- [WHAT YOU ARE ASKED TO DO]
Return the following from the records below: each line, word for word, starting with the line that contains "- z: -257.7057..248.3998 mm" and going on through the line that contains "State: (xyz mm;", with nothing outside that range.

- [SOURCE RECORDS]
• • • •
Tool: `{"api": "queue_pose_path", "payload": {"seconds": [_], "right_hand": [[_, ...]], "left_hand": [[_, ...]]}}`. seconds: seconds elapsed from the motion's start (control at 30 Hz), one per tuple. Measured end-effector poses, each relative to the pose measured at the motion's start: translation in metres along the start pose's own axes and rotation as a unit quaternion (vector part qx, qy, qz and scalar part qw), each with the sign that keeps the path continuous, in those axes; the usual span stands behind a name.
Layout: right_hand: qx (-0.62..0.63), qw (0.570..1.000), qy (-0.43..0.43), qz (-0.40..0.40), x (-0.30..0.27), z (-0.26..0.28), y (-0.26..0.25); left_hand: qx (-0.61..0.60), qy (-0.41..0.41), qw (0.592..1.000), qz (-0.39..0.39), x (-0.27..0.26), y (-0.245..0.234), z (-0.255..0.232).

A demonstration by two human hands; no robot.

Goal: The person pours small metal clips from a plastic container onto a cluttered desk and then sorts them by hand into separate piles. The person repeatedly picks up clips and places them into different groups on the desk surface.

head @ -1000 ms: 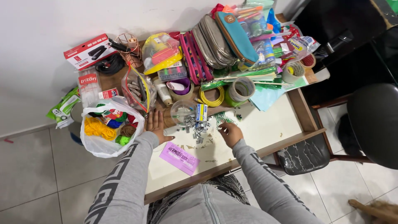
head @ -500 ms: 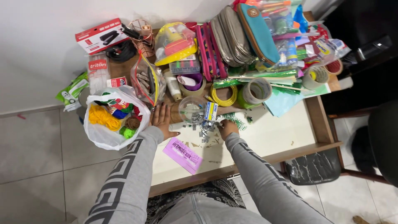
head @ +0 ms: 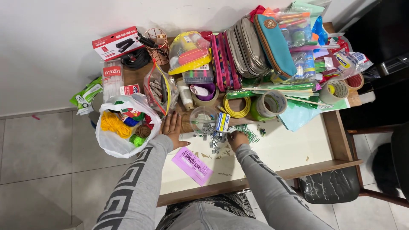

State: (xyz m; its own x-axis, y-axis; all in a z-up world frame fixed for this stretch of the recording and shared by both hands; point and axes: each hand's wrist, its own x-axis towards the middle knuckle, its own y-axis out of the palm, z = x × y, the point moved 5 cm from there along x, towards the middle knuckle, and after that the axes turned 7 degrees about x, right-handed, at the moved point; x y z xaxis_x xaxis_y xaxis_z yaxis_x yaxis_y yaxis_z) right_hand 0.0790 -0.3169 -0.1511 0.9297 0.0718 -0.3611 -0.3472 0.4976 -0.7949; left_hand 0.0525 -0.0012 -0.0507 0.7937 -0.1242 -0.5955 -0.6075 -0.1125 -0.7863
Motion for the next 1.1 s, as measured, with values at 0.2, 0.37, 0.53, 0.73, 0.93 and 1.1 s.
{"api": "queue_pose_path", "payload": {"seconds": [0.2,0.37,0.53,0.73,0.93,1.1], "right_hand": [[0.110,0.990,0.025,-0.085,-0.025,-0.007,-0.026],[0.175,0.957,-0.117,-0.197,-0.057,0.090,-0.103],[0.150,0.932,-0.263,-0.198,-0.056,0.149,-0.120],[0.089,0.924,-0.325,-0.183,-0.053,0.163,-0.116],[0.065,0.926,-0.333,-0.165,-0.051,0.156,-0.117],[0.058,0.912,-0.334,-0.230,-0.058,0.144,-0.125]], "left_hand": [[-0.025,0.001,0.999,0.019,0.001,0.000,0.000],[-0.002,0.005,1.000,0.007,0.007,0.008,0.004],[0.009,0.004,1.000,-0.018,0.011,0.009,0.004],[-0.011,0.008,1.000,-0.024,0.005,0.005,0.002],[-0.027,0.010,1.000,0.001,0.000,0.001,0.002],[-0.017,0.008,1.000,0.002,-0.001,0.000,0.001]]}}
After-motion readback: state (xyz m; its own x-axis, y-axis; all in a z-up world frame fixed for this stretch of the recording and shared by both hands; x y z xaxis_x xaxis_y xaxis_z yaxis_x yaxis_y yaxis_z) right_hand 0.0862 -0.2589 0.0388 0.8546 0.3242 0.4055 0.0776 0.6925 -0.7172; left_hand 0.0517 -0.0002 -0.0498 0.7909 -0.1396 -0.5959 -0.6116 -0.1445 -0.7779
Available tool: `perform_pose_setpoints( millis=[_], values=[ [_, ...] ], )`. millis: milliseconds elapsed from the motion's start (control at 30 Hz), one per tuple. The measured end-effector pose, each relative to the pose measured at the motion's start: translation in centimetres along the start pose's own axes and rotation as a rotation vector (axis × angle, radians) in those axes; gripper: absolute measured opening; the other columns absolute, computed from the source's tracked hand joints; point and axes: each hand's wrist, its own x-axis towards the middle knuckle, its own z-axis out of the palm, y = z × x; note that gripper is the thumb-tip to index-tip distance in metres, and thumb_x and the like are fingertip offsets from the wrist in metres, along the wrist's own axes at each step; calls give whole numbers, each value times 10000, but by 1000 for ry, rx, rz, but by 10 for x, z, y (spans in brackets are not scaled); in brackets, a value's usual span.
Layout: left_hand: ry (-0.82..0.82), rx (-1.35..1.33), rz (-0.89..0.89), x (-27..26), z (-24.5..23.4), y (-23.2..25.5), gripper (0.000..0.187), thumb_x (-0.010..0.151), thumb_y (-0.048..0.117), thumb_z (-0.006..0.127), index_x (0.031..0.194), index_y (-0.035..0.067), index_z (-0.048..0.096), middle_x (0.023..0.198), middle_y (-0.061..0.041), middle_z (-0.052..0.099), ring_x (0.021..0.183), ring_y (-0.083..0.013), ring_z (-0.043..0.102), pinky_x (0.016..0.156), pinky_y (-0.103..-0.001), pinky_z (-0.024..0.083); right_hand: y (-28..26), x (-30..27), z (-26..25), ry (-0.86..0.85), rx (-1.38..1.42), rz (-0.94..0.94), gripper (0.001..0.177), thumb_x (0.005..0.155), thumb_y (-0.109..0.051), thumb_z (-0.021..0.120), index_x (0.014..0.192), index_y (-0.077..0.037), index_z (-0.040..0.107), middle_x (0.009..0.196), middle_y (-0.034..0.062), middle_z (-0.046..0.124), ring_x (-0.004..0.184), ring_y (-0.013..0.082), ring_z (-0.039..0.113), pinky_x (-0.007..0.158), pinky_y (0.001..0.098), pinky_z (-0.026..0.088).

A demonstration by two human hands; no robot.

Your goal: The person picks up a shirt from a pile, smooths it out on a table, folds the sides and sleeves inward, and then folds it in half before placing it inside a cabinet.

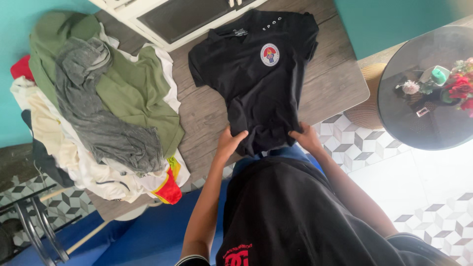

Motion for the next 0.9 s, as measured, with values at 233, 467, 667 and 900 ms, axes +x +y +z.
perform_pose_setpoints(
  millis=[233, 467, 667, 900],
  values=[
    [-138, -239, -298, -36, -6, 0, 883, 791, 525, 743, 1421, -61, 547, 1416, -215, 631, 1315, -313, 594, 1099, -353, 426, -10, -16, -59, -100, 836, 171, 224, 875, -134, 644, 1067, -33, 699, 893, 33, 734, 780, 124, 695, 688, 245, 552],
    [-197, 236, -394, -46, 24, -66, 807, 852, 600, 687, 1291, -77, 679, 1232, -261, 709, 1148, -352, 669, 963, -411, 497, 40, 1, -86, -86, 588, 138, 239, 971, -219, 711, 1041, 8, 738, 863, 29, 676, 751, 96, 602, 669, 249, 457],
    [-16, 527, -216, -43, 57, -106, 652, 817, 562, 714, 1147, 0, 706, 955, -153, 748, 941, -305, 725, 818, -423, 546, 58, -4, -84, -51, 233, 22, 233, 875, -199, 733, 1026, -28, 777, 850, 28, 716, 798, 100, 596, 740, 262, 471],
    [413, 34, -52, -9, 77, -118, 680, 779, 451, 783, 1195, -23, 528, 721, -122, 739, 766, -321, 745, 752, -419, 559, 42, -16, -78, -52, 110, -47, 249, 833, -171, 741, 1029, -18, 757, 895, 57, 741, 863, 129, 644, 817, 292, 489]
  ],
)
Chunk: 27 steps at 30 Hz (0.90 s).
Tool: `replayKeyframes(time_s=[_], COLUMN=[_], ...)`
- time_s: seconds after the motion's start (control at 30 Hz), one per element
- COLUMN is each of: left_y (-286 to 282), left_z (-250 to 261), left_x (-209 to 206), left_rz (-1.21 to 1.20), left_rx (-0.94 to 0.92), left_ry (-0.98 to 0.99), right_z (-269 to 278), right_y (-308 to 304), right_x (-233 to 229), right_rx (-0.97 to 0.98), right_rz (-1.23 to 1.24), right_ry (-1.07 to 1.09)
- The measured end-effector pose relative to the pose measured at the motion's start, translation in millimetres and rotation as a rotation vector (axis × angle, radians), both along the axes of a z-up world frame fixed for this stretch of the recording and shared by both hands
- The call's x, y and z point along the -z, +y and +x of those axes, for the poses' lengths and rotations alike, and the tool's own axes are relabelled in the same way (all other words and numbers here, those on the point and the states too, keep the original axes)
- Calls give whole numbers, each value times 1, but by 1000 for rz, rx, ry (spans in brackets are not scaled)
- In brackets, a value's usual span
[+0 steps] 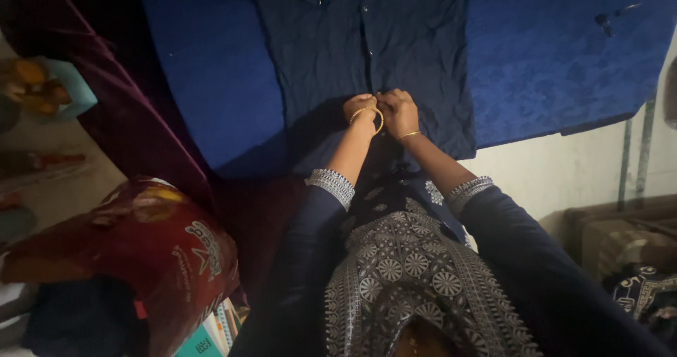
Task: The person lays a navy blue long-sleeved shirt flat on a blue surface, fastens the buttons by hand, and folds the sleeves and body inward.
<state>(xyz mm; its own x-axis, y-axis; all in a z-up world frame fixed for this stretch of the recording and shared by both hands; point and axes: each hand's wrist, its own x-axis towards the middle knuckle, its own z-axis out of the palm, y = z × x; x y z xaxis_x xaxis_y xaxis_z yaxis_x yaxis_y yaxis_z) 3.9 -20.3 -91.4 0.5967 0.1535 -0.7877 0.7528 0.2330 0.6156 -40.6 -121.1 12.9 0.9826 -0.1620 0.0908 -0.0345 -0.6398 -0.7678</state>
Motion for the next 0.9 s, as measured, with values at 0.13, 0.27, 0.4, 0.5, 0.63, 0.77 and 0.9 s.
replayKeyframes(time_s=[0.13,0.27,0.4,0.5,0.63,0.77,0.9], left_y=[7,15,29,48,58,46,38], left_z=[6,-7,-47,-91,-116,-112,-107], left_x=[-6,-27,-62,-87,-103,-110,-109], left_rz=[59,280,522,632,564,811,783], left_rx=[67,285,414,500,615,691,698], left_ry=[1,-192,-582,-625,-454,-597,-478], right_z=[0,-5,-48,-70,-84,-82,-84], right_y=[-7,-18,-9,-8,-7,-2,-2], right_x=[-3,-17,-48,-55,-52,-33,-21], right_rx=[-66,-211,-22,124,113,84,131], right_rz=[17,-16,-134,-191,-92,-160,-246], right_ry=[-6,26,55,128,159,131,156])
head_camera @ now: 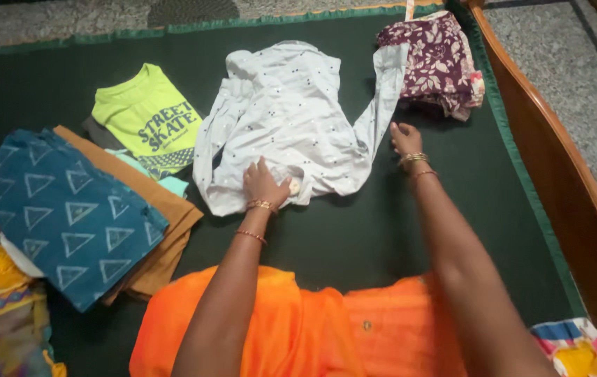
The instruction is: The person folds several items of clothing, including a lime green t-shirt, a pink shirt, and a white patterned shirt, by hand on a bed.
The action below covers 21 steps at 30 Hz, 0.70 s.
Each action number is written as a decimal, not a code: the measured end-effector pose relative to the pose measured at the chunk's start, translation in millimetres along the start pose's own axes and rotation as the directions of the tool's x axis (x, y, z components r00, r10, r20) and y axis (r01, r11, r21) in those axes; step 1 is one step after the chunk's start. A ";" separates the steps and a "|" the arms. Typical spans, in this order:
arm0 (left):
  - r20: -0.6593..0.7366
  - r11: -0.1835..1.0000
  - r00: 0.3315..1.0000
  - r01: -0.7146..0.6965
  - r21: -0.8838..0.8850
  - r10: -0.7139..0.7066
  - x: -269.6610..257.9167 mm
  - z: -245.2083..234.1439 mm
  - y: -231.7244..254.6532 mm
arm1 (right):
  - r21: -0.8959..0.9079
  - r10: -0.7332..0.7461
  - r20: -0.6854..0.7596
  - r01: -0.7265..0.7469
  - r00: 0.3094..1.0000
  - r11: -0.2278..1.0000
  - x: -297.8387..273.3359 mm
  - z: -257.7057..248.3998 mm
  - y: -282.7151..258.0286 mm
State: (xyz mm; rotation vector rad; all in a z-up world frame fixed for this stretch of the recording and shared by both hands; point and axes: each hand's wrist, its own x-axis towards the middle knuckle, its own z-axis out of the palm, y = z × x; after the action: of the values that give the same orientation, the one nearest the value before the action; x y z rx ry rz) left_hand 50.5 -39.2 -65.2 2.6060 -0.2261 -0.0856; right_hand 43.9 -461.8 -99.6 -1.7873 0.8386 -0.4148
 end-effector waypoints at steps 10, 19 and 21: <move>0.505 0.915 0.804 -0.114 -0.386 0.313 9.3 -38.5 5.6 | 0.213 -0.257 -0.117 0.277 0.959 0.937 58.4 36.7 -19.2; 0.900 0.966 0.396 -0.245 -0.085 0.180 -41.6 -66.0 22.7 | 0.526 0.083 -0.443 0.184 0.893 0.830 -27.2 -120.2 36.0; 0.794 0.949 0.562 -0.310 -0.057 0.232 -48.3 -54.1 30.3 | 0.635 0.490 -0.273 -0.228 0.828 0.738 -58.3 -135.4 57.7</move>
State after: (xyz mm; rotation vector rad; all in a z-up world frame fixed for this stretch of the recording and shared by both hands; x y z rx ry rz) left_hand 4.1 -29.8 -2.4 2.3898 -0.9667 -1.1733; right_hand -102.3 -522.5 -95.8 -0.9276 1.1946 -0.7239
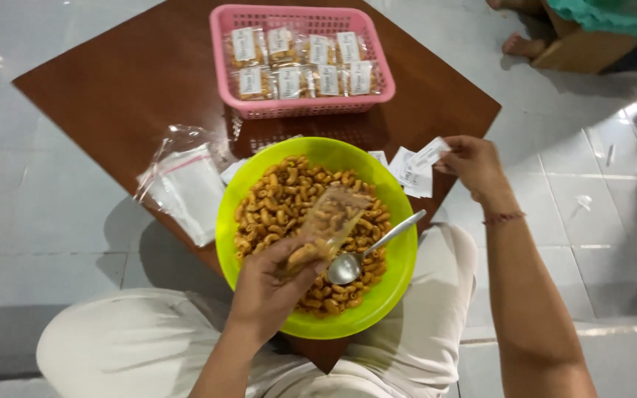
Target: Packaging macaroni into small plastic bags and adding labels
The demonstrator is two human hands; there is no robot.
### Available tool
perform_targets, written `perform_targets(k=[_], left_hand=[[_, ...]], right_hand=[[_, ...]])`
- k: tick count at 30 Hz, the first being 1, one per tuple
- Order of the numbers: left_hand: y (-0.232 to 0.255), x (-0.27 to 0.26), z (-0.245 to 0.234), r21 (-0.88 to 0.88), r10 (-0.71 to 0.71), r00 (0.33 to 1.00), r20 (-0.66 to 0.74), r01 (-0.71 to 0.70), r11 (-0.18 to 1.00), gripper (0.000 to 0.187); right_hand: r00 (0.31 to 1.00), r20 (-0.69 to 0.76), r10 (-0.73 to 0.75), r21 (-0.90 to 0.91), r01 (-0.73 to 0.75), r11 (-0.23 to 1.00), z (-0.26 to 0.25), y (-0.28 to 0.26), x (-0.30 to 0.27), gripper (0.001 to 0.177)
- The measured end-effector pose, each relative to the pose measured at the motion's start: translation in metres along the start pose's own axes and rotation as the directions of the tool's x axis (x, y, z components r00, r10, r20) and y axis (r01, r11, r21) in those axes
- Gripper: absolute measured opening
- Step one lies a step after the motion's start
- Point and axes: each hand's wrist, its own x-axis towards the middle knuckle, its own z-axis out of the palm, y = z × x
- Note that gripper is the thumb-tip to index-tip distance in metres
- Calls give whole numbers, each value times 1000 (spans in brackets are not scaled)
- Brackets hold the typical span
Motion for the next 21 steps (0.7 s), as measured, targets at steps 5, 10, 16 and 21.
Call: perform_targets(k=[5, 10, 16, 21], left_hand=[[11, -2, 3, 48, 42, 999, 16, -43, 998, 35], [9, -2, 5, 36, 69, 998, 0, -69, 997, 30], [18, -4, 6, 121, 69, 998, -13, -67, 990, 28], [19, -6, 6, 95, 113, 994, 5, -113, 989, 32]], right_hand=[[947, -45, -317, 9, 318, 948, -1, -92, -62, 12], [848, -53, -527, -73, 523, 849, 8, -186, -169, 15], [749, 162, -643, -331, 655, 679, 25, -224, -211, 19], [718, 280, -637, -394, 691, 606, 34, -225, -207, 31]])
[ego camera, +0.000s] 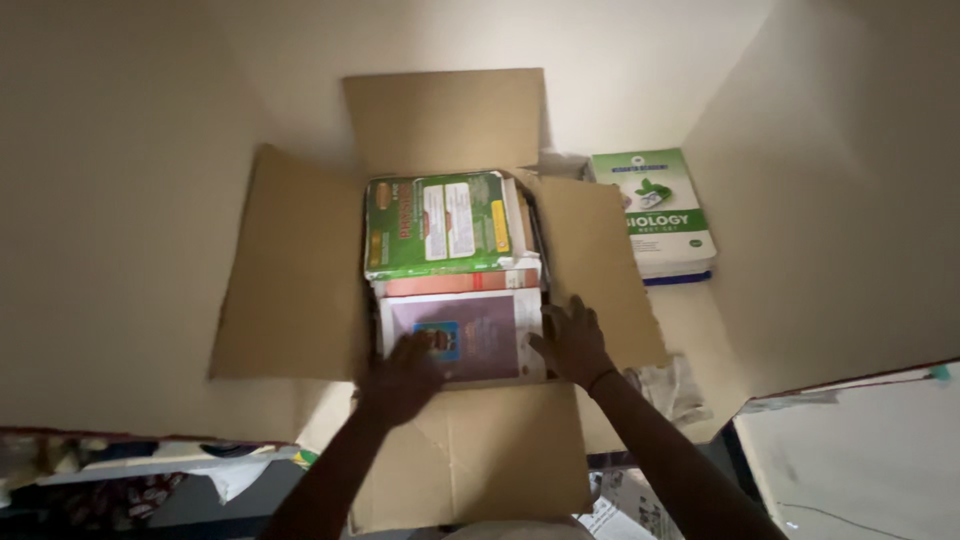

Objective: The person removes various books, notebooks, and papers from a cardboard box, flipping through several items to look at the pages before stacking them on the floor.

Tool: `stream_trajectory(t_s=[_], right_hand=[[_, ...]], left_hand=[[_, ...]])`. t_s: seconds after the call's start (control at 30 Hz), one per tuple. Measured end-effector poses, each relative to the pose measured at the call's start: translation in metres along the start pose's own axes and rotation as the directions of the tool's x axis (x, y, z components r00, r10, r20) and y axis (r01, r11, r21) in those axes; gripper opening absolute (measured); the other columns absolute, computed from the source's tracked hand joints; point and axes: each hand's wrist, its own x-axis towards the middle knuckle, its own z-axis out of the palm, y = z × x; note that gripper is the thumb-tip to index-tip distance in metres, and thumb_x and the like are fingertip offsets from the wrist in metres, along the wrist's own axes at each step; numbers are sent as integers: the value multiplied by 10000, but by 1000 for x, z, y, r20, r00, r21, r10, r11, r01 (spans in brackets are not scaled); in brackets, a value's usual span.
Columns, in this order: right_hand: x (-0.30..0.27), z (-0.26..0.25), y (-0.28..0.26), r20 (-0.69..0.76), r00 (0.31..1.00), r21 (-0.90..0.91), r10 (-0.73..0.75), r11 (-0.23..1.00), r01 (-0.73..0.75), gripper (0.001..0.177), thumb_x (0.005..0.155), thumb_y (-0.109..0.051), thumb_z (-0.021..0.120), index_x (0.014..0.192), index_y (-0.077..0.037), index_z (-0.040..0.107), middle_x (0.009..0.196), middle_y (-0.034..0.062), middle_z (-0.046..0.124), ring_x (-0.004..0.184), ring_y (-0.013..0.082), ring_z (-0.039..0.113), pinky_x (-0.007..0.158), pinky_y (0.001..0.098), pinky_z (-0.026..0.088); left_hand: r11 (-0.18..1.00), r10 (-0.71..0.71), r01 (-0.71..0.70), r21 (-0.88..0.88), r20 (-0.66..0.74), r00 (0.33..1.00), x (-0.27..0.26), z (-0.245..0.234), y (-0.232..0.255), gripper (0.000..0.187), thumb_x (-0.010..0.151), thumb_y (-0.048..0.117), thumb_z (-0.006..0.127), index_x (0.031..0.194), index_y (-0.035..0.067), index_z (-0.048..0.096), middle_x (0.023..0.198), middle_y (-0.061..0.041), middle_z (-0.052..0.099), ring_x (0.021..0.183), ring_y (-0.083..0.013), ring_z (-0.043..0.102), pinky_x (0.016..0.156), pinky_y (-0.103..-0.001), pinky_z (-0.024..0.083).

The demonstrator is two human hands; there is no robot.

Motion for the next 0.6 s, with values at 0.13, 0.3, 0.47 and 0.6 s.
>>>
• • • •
- [RESPONSE TO THIS EXERCISE]
  - z: -257.7057..248.3998 mm
  - y: -282.7151..258.0286 mm
State: (xyz mm; rotation vector rad; all in a z-up world frame fixed for this stretch of the recording and shared by both hands; point and axes: each hand's wrist, its own x-axis towards the middle knuckle, its own z-axis out of the palm, y = z × x; after the action: of the values that give the same orientation, the one nearest the value before the action; x y z rx ry rz) left_hand 50.5 -39.2 -65.2 2.6060 -0.2261 -0.0856; right_hand 43.9 -461.8 -99.6 -1.7873 0.8386 -0.4148

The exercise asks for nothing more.